• [Exercise details]:
What lines below include the word "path"? Copy each one.

Items from a dataset:

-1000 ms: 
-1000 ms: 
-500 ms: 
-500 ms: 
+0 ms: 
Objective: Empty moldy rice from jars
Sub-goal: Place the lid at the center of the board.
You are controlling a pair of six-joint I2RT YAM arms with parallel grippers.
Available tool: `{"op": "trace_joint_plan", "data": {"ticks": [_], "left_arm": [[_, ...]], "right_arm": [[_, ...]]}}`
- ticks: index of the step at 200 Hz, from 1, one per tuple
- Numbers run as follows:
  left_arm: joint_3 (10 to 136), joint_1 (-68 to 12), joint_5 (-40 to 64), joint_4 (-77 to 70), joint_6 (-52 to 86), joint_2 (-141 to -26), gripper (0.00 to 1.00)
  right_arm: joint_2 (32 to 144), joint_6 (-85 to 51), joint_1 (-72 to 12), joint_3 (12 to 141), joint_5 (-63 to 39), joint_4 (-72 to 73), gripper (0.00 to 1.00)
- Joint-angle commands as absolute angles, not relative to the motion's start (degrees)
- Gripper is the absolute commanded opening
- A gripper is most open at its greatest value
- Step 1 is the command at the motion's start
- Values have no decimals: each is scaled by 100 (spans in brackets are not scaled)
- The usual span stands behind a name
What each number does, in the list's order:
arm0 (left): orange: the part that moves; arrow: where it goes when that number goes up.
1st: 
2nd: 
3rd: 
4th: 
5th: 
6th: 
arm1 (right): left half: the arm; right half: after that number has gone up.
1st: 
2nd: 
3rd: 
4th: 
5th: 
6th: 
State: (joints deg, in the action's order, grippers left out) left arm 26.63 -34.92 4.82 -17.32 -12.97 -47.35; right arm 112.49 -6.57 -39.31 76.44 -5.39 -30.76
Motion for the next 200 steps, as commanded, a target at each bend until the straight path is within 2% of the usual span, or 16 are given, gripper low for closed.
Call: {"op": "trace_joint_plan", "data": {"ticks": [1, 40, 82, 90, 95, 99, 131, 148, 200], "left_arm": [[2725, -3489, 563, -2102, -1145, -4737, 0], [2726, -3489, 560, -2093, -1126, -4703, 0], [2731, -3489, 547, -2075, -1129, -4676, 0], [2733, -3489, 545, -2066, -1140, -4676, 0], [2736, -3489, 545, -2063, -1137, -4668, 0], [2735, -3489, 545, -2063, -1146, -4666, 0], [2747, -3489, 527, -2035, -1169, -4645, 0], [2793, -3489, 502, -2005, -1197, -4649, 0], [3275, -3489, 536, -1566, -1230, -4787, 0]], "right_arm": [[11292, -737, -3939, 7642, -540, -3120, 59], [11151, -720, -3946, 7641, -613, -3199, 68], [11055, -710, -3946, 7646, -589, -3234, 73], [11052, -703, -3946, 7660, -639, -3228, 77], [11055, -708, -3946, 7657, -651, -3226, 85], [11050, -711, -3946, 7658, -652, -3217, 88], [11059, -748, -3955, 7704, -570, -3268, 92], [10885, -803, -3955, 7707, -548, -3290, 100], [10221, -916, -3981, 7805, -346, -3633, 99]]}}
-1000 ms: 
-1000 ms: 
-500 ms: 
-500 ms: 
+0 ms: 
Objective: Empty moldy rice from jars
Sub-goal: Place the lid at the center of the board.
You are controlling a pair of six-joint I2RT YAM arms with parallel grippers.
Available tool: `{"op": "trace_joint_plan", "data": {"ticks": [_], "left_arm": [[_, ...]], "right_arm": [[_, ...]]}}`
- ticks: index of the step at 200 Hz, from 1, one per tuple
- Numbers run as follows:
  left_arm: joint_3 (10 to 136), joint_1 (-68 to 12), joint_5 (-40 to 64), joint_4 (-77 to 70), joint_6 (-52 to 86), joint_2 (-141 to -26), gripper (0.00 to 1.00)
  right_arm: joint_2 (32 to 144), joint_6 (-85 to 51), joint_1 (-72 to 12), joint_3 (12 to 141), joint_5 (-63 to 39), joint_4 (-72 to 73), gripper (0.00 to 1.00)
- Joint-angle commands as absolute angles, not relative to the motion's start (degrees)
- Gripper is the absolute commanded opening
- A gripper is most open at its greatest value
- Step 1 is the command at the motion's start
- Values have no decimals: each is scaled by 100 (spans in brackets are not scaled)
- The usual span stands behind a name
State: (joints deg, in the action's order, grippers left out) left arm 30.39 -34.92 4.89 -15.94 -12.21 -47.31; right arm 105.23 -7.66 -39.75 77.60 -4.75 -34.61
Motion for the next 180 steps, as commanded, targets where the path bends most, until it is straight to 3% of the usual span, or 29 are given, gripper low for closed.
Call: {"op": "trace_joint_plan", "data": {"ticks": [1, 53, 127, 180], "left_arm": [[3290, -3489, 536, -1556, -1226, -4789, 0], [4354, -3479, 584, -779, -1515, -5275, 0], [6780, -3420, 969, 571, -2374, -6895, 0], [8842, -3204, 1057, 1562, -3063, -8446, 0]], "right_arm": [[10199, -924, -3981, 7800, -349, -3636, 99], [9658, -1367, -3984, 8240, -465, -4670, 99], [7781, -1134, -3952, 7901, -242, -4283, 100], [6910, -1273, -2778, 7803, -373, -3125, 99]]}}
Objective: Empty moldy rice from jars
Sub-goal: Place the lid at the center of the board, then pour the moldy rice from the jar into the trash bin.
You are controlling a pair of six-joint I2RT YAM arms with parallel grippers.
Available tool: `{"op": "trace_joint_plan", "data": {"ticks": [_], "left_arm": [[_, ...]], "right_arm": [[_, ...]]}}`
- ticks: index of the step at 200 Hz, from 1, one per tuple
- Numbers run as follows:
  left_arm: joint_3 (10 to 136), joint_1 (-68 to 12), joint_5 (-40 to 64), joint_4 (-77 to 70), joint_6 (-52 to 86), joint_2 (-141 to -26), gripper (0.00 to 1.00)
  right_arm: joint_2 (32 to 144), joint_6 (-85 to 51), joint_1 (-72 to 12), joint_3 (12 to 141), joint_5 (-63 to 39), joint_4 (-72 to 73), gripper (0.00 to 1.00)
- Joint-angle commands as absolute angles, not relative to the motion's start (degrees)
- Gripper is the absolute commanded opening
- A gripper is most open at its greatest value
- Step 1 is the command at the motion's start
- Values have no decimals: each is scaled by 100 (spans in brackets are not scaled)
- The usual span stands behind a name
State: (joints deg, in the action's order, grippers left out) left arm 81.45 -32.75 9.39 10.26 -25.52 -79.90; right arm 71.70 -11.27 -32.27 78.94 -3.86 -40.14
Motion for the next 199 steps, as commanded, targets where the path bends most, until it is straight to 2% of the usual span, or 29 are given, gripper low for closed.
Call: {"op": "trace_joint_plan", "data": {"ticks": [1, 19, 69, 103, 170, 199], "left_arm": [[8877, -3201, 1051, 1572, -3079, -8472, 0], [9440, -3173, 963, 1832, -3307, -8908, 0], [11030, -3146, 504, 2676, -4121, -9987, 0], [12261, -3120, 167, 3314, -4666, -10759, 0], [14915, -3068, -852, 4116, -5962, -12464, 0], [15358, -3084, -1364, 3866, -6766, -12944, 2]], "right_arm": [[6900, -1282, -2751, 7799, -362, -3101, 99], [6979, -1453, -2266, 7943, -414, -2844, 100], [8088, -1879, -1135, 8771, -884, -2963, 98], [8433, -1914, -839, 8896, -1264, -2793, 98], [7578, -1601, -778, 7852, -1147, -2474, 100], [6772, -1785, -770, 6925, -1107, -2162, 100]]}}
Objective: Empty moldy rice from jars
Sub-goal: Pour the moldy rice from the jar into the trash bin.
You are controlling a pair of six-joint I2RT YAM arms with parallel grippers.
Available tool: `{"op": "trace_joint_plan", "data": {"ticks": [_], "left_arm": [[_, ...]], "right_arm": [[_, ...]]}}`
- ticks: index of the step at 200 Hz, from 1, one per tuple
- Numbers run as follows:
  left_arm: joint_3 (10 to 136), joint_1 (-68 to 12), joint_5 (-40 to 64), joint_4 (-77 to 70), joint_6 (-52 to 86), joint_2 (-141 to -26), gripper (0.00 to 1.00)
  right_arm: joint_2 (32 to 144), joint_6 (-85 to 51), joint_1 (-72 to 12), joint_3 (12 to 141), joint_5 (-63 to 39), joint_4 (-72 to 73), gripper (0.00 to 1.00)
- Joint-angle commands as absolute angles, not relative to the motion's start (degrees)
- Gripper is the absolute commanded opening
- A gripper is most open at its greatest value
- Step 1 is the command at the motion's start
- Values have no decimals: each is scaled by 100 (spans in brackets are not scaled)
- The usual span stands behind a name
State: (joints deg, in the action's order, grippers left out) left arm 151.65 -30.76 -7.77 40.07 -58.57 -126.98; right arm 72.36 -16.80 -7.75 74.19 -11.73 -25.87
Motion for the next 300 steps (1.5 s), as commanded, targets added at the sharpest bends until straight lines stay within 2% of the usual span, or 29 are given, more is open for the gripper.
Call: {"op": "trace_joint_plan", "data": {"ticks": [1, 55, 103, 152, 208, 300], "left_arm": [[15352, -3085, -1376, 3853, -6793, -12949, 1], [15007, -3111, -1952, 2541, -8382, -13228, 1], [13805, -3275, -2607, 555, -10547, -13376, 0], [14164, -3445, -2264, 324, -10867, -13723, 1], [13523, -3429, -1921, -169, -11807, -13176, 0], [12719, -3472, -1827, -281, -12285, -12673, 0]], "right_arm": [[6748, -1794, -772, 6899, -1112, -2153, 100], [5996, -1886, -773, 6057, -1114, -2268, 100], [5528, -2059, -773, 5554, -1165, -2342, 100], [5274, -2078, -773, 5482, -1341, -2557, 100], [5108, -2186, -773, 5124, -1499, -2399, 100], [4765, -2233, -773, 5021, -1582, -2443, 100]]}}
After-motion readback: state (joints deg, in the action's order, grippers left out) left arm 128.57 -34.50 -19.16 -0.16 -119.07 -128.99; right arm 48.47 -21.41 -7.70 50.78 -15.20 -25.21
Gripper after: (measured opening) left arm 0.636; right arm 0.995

• [Exercise solution]:
Motion for the next 200 steps, as commanded, a target at each bend until the straight path is within 2% of the usual span, or 16 are given, gripper low for closed.
Motion for the next 180 steps, as commanded, targets where the path bends most, until it is straight to 3% of the usual span, or 29 are given, gripper low for closed.
Motion for the next 199 steps, as commanded, targets where the path bends most, until it is straight to 2% of the usual span, or 29 are given, gripper low for closed.

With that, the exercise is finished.